Degradation Model Wizard
The Degradation Model Wizard performs a goodness of fit test to determine the best degradation model for your data. Note that the degradation model wizard only serves as a guide. You should compare its suggestion with information about the product being modeled before making the final decision.
You can access the wizard by choosing [Degradation/Destructive Degradation] > Analysis > Model Wizard or by clicking its icon on the Main page of the control panel.
Evaluating and Using Degradation Models
- On the Main tab of the Degradation Model wizard, select the models you would like to consider. The available models will vary depending on which degradation analysis folio you are working with.
- Click Analyze to start the evaluation. The results of the evaluation will be presented as in the example shown next.
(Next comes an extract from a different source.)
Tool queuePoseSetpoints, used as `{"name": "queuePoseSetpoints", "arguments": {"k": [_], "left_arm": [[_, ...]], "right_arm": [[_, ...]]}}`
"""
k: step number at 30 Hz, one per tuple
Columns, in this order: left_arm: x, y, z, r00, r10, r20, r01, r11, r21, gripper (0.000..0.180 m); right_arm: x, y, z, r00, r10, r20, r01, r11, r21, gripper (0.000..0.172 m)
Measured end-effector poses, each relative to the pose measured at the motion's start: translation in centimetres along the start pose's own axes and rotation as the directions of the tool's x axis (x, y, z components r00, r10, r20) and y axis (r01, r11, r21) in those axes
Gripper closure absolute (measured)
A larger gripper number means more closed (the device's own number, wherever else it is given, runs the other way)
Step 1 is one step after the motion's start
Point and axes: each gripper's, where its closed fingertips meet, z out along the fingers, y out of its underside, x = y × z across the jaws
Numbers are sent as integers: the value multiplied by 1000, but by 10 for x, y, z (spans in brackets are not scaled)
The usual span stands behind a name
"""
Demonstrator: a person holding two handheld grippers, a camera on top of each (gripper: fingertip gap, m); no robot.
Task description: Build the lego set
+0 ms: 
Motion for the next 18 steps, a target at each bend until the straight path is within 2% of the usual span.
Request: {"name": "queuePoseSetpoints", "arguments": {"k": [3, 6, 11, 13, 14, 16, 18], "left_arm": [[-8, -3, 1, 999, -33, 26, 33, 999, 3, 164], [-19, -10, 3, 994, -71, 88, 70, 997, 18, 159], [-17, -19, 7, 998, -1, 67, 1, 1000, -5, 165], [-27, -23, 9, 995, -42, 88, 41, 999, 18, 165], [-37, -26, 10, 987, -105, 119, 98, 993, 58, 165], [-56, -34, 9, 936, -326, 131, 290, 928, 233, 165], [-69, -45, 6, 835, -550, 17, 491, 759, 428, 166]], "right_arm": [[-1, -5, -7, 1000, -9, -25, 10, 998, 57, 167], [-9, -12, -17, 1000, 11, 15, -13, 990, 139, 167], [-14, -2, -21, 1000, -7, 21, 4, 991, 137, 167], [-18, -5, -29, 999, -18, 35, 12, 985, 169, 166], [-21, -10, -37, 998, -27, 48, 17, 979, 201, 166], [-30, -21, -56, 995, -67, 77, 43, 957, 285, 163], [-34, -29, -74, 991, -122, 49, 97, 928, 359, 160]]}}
The models will be ranked according to how well they fit the data, with rank 1 being the best fit. In the example shown above, the exponential model is the suggested model for the data set. Click Implement to extrapolate failure times using the suggested model.
Viewing the Analysis Details
The wizard uses the Sum of Square Error (SSE) to evaluate the fit of the data. The calculations behind the ranking can be viewed on the Analysis Details tab, which contains two data sheets:
- The Ranks sheet displays the overall ranking as well as the ranking for each model and unit ID based on the SSE evaluation. Due to the randomness of materials, a model that is good for one unit may not be the best for the other units. In the example shown next, the exponential model is the best model for analyzing the data collected for all devices, while the Gompertz model is the second best fit for all devices.
- The SSE sheet shows the sum of square error for each model and unit ID. The values are obtained by first calculating the distance (the error) vertically from each data point to its corresponding value on the fitted model. The error value is squared, and then all the squared values are added up. The SSE column shows the calculated sum of squared errors for each model. The highest rank is given to the model with the lowest SSE value.